EXERCISE DETAILS: Search the records for "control". Report every line where it occurs.
--*--
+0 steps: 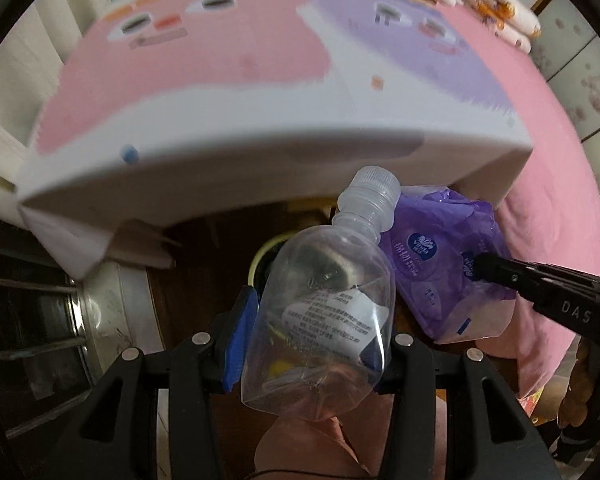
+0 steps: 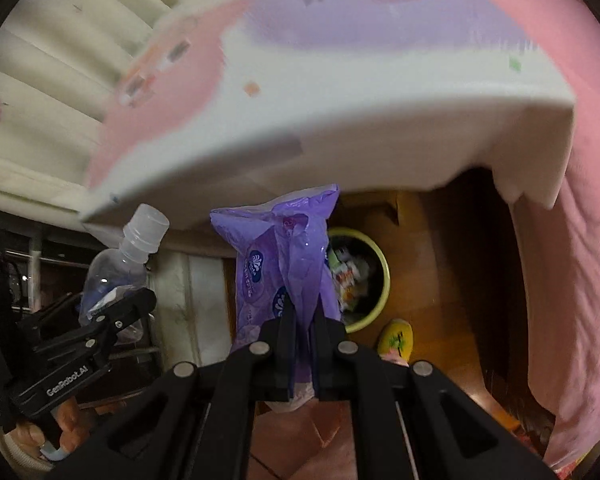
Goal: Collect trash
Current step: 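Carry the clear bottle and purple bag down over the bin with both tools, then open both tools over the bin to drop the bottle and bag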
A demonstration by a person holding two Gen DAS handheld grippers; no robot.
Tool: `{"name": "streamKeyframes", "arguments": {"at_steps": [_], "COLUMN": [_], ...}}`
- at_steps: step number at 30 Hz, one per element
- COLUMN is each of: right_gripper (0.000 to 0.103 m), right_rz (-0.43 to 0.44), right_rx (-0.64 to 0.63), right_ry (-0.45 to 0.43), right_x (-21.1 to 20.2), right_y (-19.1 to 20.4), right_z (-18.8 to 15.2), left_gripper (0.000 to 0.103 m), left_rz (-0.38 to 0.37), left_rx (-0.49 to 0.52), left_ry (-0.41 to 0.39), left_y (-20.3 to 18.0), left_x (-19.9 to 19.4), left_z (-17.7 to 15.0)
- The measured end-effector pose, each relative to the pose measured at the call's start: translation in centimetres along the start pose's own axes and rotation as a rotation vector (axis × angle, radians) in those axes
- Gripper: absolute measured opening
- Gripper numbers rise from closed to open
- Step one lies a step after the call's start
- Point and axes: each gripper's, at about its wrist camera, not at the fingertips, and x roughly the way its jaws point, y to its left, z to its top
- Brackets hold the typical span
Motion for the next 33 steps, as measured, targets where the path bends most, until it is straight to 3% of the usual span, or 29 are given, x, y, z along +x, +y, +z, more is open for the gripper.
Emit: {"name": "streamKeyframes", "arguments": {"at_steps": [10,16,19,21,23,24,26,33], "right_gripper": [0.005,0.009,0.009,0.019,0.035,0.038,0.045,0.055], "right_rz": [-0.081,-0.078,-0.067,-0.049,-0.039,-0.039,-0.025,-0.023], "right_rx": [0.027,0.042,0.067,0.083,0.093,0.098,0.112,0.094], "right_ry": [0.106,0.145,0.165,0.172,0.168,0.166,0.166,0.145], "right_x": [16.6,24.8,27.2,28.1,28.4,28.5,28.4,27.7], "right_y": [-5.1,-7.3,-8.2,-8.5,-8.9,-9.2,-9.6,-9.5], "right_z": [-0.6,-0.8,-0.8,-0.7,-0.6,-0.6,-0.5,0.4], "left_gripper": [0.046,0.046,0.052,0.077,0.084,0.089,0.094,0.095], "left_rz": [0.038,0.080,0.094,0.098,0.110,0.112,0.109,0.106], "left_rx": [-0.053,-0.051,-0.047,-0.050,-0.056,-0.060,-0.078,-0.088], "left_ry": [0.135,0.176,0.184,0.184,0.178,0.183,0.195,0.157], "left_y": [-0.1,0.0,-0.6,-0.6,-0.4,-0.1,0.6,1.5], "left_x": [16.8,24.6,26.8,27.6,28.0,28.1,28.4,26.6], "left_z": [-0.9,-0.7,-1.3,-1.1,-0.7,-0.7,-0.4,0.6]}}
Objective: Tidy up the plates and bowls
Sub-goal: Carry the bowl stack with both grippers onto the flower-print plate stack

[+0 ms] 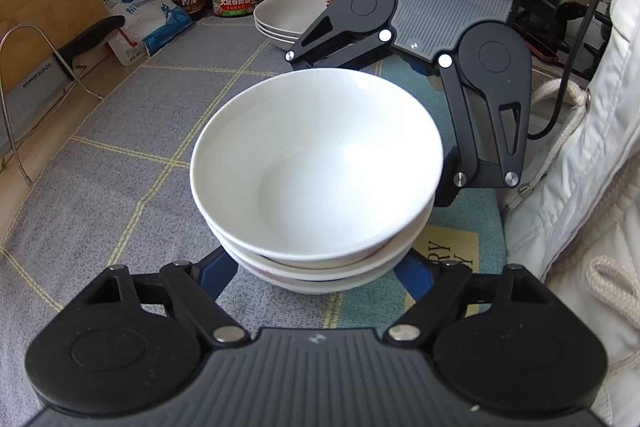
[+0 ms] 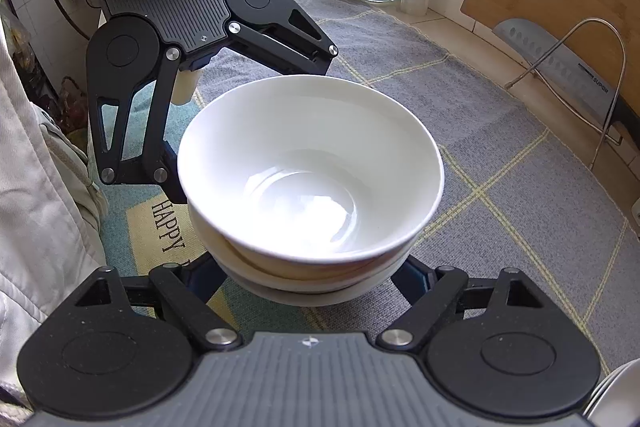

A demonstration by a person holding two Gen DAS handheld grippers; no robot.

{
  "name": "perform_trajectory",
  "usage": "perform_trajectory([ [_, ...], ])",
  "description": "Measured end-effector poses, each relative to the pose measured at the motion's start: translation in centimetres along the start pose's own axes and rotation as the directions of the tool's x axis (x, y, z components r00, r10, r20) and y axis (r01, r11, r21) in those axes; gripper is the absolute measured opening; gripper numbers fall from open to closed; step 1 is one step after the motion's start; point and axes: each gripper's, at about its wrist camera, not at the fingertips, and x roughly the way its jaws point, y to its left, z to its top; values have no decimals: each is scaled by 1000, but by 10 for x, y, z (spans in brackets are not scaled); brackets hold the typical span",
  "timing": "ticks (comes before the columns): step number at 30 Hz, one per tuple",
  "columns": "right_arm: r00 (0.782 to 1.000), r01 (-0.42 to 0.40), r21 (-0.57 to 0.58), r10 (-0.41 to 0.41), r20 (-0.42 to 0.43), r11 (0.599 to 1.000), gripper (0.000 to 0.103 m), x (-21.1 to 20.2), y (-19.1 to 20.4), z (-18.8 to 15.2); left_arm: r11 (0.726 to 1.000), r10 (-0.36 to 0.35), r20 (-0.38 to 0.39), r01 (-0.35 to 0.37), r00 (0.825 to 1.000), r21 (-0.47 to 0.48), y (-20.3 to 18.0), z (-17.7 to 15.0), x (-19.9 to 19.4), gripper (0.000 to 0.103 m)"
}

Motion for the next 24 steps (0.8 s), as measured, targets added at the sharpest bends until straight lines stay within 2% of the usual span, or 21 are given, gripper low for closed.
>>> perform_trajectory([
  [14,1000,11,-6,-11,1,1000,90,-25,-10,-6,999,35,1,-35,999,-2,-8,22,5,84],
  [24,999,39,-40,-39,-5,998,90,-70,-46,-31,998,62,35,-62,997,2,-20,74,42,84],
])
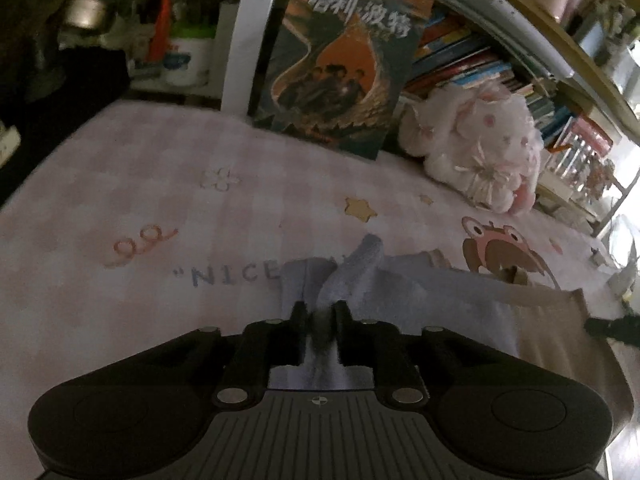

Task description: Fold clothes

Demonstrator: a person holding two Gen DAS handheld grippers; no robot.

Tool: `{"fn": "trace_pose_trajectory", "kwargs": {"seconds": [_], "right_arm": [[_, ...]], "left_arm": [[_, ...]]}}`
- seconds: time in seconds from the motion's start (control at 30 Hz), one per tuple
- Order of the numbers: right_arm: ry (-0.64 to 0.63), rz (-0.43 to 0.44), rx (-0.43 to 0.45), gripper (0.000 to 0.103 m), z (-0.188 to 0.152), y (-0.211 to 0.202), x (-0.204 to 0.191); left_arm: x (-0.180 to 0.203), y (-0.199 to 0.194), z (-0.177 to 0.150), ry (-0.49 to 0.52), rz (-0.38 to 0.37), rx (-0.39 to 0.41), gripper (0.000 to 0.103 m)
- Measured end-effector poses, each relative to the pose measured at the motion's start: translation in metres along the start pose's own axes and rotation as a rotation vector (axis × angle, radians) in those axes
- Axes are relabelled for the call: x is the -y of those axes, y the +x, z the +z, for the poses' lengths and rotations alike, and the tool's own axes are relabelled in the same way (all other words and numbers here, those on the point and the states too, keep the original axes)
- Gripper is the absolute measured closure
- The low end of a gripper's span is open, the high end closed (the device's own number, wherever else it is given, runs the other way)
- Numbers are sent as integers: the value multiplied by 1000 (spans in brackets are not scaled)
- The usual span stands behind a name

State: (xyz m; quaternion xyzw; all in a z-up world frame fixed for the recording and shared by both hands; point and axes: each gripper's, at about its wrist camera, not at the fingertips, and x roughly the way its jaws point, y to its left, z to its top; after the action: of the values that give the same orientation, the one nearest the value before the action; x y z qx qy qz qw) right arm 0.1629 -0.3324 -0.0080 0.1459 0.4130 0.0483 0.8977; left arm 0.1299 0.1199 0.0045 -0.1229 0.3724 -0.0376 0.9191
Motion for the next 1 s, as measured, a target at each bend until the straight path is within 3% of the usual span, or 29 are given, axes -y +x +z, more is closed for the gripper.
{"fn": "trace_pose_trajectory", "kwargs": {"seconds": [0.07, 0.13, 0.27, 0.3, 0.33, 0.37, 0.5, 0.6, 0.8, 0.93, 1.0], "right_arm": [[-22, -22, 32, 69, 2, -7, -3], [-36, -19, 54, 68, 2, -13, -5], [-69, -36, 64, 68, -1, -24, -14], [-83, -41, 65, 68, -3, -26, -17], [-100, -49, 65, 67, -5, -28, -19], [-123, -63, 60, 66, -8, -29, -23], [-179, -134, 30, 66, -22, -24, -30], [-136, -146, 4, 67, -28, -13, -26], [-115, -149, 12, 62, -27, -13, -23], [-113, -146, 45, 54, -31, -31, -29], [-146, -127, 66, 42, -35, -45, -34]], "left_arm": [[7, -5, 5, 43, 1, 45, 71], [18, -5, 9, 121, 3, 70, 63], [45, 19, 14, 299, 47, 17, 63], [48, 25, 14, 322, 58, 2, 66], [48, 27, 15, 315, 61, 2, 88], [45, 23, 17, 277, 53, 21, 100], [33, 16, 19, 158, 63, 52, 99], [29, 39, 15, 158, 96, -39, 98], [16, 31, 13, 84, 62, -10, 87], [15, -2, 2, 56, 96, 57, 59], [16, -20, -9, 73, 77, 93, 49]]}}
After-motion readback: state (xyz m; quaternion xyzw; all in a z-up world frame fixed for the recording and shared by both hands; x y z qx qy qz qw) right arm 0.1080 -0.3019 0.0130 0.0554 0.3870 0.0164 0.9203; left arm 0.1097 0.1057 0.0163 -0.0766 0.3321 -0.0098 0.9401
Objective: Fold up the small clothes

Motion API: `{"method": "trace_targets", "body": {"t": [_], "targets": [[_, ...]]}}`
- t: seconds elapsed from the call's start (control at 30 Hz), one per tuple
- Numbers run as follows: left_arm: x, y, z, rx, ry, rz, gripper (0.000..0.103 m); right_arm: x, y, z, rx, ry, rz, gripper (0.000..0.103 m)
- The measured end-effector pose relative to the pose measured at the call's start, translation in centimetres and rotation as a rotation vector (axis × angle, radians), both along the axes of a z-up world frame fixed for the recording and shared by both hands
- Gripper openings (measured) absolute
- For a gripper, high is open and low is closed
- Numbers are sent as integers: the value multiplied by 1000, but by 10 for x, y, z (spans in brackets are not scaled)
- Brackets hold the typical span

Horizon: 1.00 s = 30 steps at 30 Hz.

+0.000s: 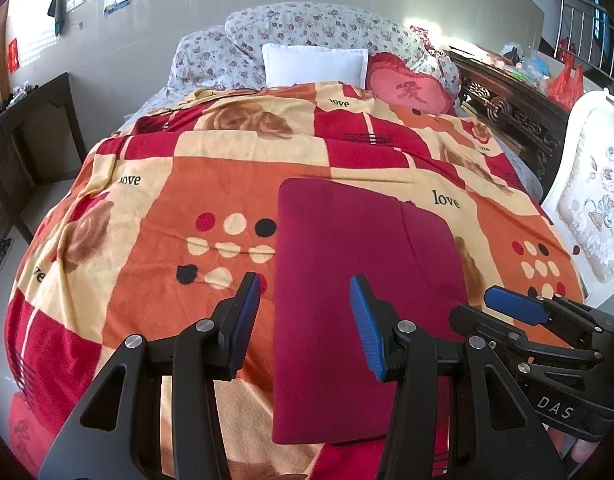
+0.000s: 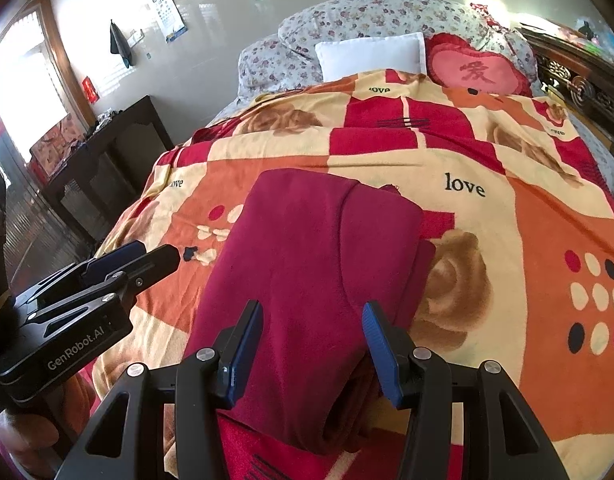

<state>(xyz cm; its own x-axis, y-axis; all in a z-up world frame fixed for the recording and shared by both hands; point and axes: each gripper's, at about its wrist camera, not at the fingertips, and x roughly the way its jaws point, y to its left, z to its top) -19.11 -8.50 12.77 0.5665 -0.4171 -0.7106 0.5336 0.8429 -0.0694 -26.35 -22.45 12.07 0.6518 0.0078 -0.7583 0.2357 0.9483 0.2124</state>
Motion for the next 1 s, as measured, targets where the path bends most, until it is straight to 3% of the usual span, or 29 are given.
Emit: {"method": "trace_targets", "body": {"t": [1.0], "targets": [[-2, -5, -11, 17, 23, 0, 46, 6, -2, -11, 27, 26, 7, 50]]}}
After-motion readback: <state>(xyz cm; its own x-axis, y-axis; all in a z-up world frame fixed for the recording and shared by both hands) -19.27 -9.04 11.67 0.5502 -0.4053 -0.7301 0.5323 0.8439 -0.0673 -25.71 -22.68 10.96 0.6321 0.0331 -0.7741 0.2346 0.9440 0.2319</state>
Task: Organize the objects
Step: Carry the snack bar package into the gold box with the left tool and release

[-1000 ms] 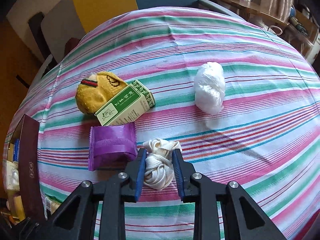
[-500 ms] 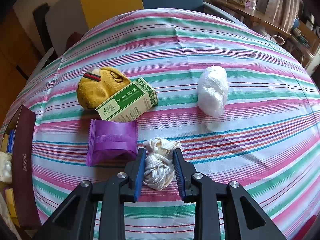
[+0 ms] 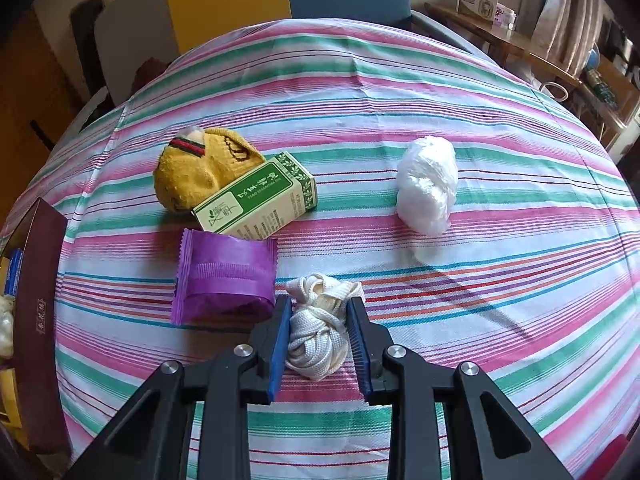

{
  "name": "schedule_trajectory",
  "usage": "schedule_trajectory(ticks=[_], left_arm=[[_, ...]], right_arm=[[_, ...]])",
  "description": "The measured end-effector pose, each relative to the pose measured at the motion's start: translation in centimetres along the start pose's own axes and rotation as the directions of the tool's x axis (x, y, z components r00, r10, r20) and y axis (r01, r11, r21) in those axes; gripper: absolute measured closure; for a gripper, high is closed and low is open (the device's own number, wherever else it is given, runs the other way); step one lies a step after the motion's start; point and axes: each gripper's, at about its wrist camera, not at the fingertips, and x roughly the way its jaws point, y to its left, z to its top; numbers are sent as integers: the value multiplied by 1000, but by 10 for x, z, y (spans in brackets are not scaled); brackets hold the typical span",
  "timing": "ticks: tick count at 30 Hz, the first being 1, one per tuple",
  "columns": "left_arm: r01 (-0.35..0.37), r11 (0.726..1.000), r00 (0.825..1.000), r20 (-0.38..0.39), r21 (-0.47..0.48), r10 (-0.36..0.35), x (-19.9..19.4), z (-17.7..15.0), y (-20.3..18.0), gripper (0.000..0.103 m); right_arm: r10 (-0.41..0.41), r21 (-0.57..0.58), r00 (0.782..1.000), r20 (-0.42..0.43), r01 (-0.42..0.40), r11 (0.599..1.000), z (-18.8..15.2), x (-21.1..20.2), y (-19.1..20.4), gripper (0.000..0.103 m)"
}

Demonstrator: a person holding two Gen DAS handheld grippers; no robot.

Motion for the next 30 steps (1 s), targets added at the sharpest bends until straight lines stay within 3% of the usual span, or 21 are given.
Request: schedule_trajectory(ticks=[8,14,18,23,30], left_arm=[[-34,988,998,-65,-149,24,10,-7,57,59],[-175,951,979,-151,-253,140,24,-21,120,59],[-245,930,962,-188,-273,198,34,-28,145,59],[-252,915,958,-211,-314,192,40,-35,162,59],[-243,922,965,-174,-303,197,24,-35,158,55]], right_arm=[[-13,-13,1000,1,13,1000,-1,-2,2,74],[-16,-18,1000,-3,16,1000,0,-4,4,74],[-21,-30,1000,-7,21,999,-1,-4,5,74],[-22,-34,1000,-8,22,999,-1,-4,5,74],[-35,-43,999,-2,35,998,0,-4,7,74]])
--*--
RESPONSE AREA:
- seconds: time in seconds from the motion's start (control at 30 Hz), one per tuple
- t: seconds elapsed from the call's start (control at 30 Hz), one per tuple

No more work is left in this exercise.